Die Idee und das Konzept mal beiseite gelassen, aber das Spiel sieht einfach extrem schlecht und langweilig aus.

Bodicore

Naja der Schnitt der MMO Community kann ja nicht mal eine Teetasse halten und müsste einsam sterben weil ihre Ausdrucksweise einer Dame von Welt nicht mal ein mitleidiges Lächeln entlocken könnte.

Aber Duelle. die könnten funktionieren.

Andy

Wieviele das wohl überhaupt gespielt haben? Also freiwillig…

Mark Mitterbacher

Was erwarten denn bitte manche Entwickler? Der Markt ist ohnehin schon übersättigt. Für die meisten kann man sagen: Wer kein WoW, FFXIV oder ESO spielt, wird in GW2, SWTor oder Herr der Ringe hängen. Wie angemerkt, “die Meisten” Dann noch die kleinen Free2Play Dinger, die ihre kleine Fanbase haben.
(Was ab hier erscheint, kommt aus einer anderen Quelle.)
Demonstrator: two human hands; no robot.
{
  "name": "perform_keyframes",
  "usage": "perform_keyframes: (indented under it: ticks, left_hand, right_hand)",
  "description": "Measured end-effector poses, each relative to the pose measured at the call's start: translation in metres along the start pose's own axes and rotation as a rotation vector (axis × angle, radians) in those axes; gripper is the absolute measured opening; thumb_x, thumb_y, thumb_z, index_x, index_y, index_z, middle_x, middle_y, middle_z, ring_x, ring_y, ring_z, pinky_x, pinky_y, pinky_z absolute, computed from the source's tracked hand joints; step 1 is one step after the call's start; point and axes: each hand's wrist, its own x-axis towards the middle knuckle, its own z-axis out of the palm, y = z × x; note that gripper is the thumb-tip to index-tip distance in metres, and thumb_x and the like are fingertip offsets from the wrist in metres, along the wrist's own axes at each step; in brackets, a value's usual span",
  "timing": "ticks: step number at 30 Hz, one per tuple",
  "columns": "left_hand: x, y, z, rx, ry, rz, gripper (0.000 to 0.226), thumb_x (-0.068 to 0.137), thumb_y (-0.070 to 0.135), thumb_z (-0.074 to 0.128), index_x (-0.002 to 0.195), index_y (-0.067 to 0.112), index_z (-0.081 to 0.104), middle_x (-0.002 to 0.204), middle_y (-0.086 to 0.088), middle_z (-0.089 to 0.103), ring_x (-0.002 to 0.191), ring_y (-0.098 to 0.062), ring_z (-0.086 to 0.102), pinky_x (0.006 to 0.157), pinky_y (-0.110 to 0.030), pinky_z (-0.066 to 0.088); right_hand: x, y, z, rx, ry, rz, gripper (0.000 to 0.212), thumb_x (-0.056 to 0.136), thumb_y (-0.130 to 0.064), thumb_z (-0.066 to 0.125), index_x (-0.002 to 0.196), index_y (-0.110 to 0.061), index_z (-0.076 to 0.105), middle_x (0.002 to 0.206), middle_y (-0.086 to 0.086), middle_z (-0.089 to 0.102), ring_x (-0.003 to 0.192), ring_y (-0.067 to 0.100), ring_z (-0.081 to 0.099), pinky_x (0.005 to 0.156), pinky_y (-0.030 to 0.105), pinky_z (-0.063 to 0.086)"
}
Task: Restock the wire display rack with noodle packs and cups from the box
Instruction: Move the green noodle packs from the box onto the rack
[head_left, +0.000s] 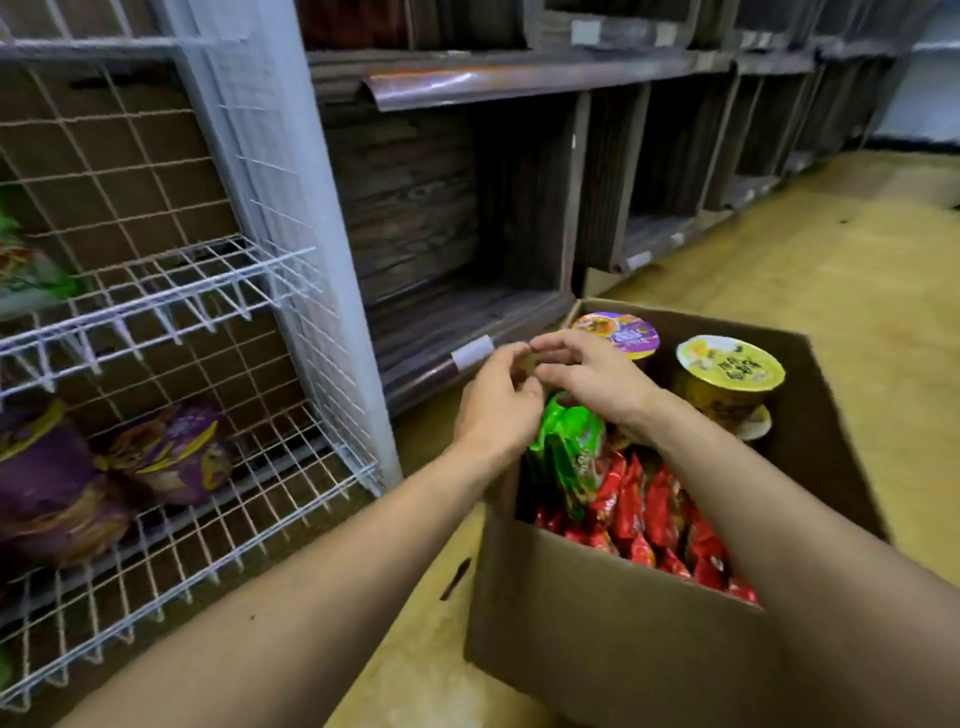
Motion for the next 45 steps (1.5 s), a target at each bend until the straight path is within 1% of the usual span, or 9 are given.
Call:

Es braucht einfach kein Spiel mehr ohne Inovation mit gleichzeitigem Nostalgiegefühl und wenn, dann sollen Teepartys die beste Idee sein? Auf welche Zielgruppe war das bitte ausgelegt? 100 Leute die den Roman gelesen haben, überspitzt gesagt? Hey kommt schon. Das was ich mir vielleicht noch Abseits eines inovativen MMORPGs vorstellen kann, wäre ein mit Leidenschaft entwickeltes Harry Potter oder Fluch der Karibik MMO. Aber selbst da sollte Hingabe wie in den oben genannten 6 Spielen stecken.